UAE-based Dana Gas on Thursday said it remains competitive despite the recent slump in oil prices caused by the new coronavirus and a price war between Saudi Arabia and Russia.
The board of directors of Dana Gas will recommend to shareholders next month the distribution of an AED5.5 fils per share cash dividend for 2019.
The company posted its highest annual net profit in seven years of $157 million compared to a net loss of $186 million in 2018.
Patrick Allman-Ward, CEO of Dana Gas, said: “This is our third consecutive year where we have delivered positive operational and financial results.
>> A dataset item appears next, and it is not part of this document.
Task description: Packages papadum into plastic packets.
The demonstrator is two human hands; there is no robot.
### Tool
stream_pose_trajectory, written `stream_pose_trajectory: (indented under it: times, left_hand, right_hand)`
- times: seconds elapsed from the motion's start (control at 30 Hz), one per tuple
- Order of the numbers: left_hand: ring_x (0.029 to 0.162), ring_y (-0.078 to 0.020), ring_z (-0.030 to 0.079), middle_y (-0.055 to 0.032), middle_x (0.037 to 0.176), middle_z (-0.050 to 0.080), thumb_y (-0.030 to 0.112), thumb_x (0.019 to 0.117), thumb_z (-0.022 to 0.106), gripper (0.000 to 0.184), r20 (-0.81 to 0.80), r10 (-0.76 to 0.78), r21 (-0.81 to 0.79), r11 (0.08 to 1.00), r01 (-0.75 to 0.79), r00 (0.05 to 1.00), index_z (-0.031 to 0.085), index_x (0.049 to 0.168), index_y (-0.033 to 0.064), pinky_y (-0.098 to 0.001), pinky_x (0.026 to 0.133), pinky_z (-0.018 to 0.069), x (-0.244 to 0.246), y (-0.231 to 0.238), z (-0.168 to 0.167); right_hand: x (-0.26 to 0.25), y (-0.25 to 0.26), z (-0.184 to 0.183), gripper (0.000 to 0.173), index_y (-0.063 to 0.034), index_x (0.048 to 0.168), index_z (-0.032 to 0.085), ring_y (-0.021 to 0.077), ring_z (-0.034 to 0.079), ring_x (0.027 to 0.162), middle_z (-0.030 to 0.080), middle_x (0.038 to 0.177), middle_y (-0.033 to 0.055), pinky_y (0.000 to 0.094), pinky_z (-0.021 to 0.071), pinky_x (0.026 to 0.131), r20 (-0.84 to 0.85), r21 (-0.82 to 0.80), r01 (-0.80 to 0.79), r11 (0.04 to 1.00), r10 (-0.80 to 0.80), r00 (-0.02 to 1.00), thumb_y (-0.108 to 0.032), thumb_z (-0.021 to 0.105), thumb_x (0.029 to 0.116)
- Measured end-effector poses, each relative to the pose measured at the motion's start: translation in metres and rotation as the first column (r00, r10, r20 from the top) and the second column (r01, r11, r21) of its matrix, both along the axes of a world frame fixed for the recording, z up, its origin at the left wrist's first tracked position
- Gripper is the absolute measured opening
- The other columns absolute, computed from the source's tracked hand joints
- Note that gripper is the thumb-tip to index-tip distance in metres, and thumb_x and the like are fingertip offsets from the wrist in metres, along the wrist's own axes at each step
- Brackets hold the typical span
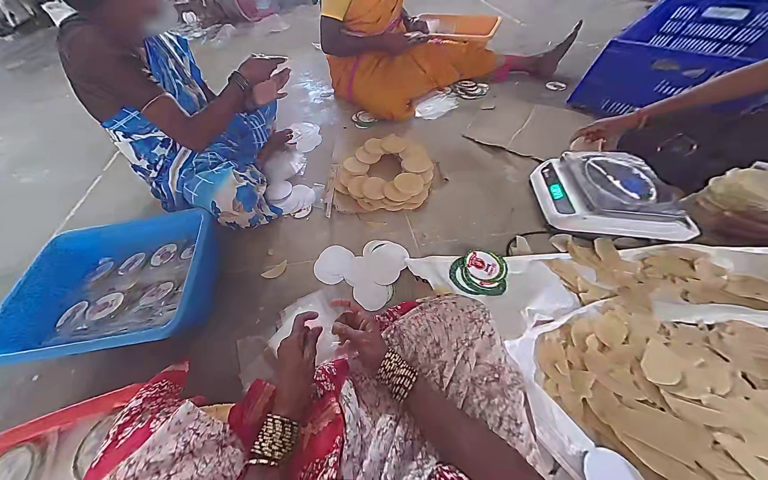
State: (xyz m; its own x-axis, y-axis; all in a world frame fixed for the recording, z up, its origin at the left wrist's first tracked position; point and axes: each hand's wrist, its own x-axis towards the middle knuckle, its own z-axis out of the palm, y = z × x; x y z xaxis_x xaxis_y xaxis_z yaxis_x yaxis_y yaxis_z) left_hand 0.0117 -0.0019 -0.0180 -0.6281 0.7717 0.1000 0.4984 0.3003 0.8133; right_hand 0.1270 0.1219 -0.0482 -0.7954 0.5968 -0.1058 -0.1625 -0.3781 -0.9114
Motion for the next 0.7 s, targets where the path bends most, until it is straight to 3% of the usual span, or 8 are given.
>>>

Throughout 2019, we have added to our production and strengthened our operations, making us more resilient to the tough trading conditions the oil industry is facing currently.
“Since half of Dana Gas’ income is protected in low oil price environments, we are competitive and opportunistic at the current environment,” he added.
Oil prices plunged about six percent Thursday after US President Donald Trump announced a 30-day ban on all travel from Europe to the United States over the coronavirus pandemic.
West Texas Intermediate slipped 6.2 percent to $31 a barrel while Brent crude was off 5.8 percent at under $34 a barrel.
Both contracts extended heavy losses from a day earlier, which came after Saudi Arabia and Gulf partner the UAE stepped up a price war by vowing to pump millions more barrels of crude.
Crude markets have been in turmoil since the start of the week, when they suffered their biggest one-day drop in a generation after Riyadh slashed prices following a row with Moscow about output cuts.